> [PROBLEM DETAILS]: This exercise requires an exact output of the listing, images omitted.

━━━━━ DATA FOR THIS TASK

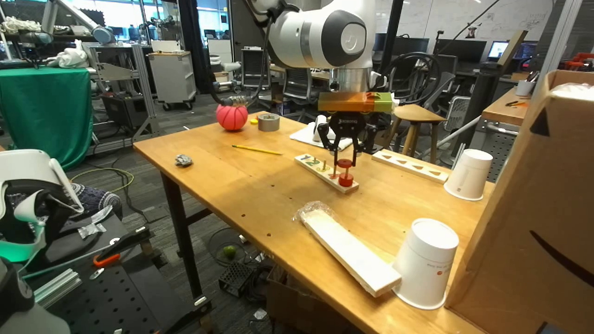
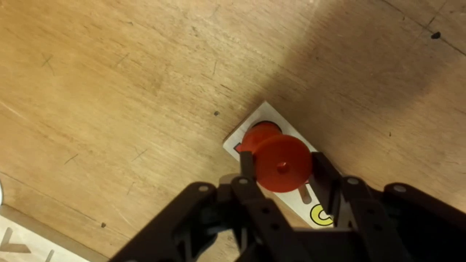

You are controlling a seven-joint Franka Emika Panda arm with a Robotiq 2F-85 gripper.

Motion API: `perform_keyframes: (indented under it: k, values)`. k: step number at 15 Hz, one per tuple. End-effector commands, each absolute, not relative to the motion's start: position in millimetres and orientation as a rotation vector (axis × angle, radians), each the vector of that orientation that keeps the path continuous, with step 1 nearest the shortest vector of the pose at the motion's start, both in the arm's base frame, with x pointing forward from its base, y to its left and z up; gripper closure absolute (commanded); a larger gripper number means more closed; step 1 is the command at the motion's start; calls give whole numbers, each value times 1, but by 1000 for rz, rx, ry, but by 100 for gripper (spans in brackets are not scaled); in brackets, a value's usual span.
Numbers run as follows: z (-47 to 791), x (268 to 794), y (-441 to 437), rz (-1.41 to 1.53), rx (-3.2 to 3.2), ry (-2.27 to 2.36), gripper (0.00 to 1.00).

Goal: Move the circles to the far right on the wooden object

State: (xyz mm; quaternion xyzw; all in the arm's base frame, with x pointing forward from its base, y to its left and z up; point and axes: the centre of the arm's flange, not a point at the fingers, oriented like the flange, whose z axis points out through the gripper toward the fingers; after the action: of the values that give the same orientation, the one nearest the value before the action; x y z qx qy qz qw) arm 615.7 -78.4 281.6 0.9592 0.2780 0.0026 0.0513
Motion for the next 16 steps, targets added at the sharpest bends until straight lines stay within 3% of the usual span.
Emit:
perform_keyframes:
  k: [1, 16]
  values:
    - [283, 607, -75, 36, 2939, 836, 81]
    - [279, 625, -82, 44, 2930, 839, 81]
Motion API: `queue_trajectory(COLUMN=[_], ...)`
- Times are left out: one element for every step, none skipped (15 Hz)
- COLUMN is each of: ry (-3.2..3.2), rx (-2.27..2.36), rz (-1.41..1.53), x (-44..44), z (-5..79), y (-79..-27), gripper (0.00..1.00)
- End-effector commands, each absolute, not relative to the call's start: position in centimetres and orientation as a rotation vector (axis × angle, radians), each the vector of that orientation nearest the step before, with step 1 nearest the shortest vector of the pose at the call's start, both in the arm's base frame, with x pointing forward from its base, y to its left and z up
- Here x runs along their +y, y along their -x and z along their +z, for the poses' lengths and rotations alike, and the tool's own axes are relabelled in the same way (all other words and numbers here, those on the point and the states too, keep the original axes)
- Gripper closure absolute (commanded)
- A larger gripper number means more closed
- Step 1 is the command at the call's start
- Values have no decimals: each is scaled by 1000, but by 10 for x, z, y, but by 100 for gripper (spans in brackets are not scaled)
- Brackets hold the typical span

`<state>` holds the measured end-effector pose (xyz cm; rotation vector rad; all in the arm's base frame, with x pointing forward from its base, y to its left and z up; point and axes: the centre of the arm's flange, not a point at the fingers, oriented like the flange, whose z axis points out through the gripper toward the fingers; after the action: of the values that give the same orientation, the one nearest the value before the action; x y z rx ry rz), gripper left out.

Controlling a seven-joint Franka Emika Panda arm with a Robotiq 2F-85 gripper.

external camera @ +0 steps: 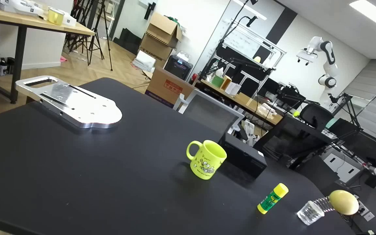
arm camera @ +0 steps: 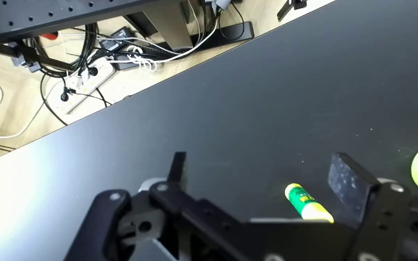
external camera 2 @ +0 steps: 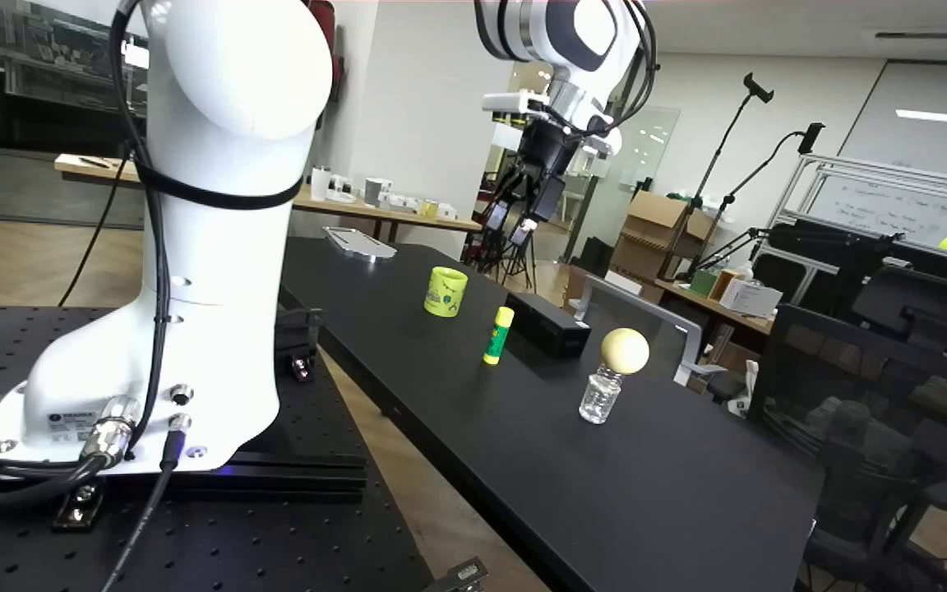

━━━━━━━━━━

> [RESULT OF THE EXERCISE]:
You are controlling a seven-joint Franka Emika Panda arm with a Robotiq 2F-85 gripper.

Motion API: `perform_keyframes: (indented under it: k, values)`. k: step number at 15 Hz, one per tuple. End-effector commands, each absolute, not relative to the motion's start: position in millimetres and orientation as a rotation vector (axis × angle, radians), each the vector of that orientation that keeps the path continuous, with step 1 nearest the shortest vector of the pose at the motion's start, both in the arm's base frame, with x pointing forward from its base, y to its left and z up; gripper closure absolute (commanded); a larger gripper number means more closed; step 1 is the command at the motion's start; calls give whole numbers, each value times 1, but by 1000 for rz, rx, ry, but by 100 for gripper (spans in brackets are not scaled); in brackets, a value's usual span.
Numbers run as follows: z (-47 to 791), x (268 to 794), y (-441 to 437), rz (-1.41 to 1.53), rx (-3.2 to 3.2), ry (-2.27 to 2.36), gripper (0.00 to 1.00).

Goal: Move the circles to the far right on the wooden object

State: (xyz mm; quaternion xyzw; all in the arm's base frame, with x pointing forward from its base, y to its left and z up; point and axes: the centre of the arm's flange, not a point at the fingers, oriented like the flange, whose z axis points out through the gripper toward the fingers; after the action: of the values that give the same orientation, the one nearest the value before the action; x y z qx qy qz qw) arm 615.7 -78.4 281.6 0.9592 0.2780 0.0026 0.0513
Motion for the next 16 steps, targets added at the sharpest bends until straight lines stay within 3% of the usual span.
Emit:
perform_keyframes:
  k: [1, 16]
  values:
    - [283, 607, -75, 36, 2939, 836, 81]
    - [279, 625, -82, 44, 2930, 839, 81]
Motion API: `queue_trajectory(COLUMN=[_], ...)`
- Times are left out: one element for every step, none skipped (15 Hz)
- COLUMN is each of: ry (-3.2..3.2), rx (-2.27..2.36), rz (-1.41..1.53), x (-44..44), z (-5..79), y (-79..-27), gripper (0.00..1.00)
- End-effector commands, each absolute, not relative to the call's start: position in centimetres and orientation as a rotation vector (axis × angle, radians), each the vector of that orientation nearest the step before, with step 1 nearest the shortest vector of the pose at the call's start, both in the arm's base frame, with x pointing forward from its base, y to its left and z up
- Here x runs along their +y, y along their -x and z along their +z, for the poses' lengths and rotations alike, and the tool's own axes are relabelled in the same way (all other words and numbers here, those on the point and the states too, keep the original axes)
- Gripper closure absolute (commanded)
- A larger gripper number means more closed
- Step 1 is the command at the call's start
- Values have no decimals: each is scaled by 1000, but by 10 for x, z, y, but by 100 for gripper (spans in brackets are not scaled)
- Brackets hold the typical span

`<state>` holds the measured end-effector pose (xyz cm; rotation vector rad; all in the arm's base frame, with x pointing forward from its base, y to its left and z up; point and axes: the centre of the arm's flange, not a point at the fingers, oriented like the flange, whose z axis points out through the gripper toward the fingers; after the action: of the values that give the same orientation, the one nearest the value before the action; x y z rx ry rz), gripper left out.

Controlling a seven-joint Franka Emika Panda arm with a Robotiq 2F-85 gripper.

external camera @ +0 steps: 
arm camera @ +0 steps: 
external camera 2 @ +0 steps: 

Work on this exercise is now complete.